Why tiny viruses could be our best bet against antimicrobial resistance
Within a few decades of their discovery, they were largely abandoned in favor of antibiotics. But as antibiotics increasingly fail us, and the deadly threat of antimicrobial resistance looms large, interest in phage therapy is on the rise. We’ve still got a lot to learn about phages, though, and we’ll have to overcome our hatred of viruses before phage therapy becomes mainstream. After all, would you drink a vial of virus?
“There’s an ick factor,” says Chloe James, a microbiologist who studies phages at the University of Salford in the UK.
Phages are different from the viruses that infect us, such as the ones that cause flu, Ebola, or covid. Instead, phages specifically infect bacteria. The two have evolved alongside each other—wherever there are bacteria, you’ll find phages infecting them.

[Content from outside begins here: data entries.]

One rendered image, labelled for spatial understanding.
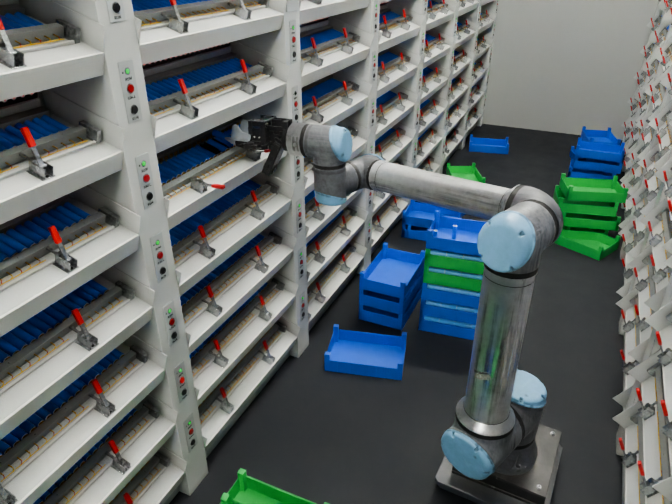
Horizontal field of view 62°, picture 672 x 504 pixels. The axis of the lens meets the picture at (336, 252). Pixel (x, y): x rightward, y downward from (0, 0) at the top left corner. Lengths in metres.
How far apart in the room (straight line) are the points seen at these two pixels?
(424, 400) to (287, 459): 0.55
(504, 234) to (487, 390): 0.42
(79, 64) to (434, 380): 1.62
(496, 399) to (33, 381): 1.02
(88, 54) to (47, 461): 0.83
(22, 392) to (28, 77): 0.59
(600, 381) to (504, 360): 1.06
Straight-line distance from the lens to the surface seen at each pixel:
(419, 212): 3.29
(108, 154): 1.24
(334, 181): 1.54
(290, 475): 1.89
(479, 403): 1.46
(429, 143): 3.73
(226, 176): 1.59
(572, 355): 2.48
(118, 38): 1.24
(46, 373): 1.29
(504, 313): 1.29
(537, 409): 1.66
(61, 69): 1.15
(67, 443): 1.41
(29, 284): 1.20
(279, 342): 2.18
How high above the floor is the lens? 1.46
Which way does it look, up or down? 29 degrees down
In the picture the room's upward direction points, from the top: straight up
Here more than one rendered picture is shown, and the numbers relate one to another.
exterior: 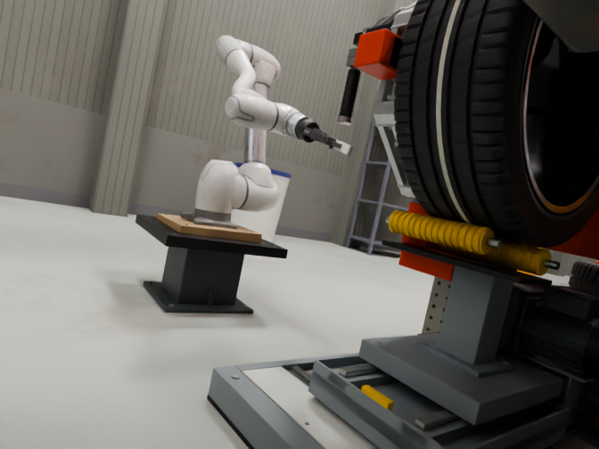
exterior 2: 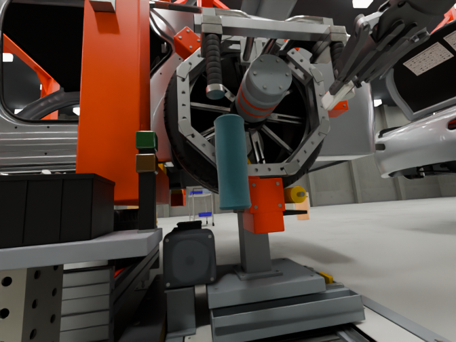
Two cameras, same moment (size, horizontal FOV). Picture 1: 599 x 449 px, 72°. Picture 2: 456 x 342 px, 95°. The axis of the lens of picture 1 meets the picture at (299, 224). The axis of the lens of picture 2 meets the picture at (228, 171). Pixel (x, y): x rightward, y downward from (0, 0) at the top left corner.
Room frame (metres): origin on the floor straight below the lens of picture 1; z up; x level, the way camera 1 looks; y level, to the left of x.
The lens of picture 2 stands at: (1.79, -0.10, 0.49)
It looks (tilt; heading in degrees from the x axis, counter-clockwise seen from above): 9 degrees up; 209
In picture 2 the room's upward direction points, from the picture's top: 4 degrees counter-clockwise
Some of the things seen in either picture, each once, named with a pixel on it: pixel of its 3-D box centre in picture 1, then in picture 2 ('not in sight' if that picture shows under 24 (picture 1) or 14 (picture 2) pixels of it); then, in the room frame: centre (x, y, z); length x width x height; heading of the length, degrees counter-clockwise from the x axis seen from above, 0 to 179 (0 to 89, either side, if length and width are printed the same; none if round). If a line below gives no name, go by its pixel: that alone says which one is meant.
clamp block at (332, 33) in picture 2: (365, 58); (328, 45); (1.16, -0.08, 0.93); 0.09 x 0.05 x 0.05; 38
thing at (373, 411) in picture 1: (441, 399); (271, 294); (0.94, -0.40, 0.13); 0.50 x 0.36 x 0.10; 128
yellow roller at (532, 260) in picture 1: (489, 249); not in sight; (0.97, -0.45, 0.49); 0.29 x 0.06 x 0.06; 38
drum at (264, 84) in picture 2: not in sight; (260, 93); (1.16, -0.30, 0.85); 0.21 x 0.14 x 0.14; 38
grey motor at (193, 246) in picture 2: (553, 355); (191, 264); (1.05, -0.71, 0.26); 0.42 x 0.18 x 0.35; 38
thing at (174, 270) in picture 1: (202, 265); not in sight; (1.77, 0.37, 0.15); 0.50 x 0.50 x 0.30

In fact, you’ll find phages almost everywhere you look. “They are incredibly diverse, and they’re the most abundant organism on the planet, so they’re literally everywhere,” says James.
Many phages work by landing on a bacterium and injecting their own DNA inside it. There, the DNA can replicate. Eventually, the bacterium itself will burst, emitting an explosion of phages. Not all phages work this way, though. Some insert their genes into the DNA of bacteria. This might stop the bacteria from being able to replicate, or it could give them other powers, such as the ability to cause a more deadly disease or to resist the effects of antibiotics.
It's complicated, partly because there are so many phages, and partly because they all appear to be incredibly specific. They’ll only infect particular strains of bacteria, for example. But find the right phage for the right bug, and the potential for phage therapy is huge.